▶ [What is required] Tally the lines in the data below where the word "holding" appears, and give the tally alone.

Records from a dataset

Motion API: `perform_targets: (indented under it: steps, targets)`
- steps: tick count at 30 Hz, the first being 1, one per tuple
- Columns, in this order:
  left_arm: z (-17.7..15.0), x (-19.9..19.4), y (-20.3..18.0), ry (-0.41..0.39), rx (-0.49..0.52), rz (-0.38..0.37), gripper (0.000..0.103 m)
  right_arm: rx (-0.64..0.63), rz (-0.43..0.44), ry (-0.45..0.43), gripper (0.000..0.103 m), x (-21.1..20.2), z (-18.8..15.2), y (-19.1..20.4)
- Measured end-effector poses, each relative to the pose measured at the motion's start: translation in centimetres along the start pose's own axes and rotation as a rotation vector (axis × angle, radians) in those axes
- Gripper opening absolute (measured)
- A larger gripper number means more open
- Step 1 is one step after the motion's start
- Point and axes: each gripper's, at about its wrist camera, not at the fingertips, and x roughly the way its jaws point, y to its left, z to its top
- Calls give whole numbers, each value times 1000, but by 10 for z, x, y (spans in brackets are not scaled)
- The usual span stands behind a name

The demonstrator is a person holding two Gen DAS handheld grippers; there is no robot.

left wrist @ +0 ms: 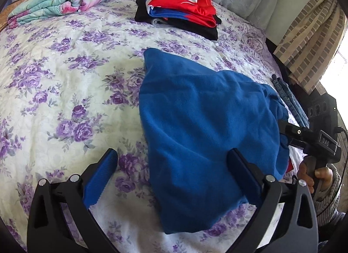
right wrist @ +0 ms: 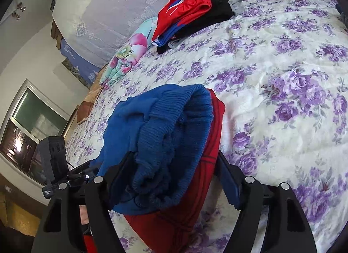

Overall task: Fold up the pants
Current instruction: 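Grasp the folded bundle with the right tool while the left tool grasps its other side, then lift the folded bundle with both tools and carry it toward the clothes stack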

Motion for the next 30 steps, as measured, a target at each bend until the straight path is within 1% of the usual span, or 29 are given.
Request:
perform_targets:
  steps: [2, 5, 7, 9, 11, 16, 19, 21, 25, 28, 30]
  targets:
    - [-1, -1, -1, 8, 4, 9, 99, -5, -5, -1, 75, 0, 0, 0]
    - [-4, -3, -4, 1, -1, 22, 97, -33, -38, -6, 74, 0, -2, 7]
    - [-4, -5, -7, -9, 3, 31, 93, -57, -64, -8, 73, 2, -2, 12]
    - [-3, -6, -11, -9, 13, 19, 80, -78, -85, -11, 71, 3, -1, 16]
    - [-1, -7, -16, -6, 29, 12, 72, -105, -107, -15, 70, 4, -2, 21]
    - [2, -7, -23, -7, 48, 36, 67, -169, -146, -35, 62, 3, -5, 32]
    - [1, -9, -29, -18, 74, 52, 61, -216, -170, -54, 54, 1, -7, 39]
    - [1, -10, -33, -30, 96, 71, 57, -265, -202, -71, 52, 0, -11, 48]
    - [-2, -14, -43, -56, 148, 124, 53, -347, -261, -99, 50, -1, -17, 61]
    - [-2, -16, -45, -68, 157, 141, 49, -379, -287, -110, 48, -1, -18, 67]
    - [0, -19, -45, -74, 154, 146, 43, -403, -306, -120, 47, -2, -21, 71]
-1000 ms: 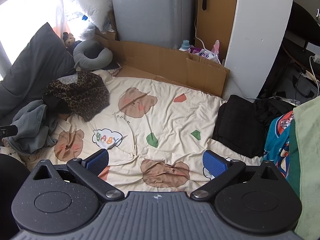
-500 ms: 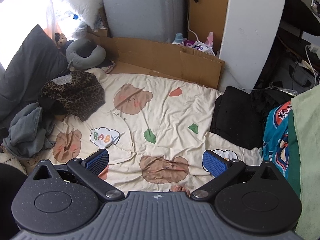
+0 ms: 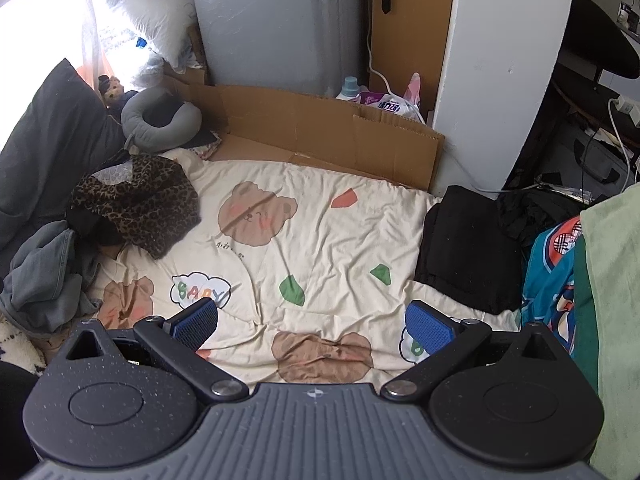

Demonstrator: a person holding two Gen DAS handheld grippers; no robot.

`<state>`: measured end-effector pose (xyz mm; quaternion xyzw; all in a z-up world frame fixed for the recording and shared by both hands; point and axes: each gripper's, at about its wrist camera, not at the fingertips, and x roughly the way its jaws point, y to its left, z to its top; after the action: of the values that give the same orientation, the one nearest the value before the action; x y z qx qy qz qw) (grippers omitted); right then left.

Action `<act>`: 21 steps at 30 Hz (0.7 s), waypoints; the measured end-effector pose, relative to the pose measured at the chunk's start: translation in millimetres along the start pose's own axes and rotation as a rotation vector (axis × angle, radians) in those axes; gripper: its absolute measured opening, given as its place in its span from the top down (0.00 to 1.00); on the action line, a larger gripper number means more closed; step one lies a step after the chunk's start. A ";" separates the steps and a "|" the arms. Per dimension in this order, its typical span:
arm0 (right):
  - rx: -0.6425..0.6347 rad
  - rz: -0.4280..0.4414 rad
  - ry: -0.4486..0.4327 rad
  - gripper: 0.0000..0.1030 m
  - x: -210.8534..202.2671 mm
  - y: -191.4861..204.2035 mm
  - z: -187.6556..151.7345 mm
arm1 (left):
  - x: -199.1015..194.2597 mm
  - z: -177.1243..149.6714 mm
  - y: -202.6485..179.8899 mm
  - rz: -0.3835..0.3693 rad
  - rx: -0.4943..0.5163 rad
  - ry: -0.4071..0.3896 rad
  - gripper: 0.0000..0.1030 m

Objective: Fold clothes

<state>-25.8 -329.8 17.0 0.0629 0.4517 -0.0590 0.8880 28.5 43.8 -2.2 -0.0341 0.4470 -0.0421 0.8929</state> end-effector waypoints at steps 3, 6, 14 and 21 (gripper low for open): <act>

▶ [Exercise answer] 2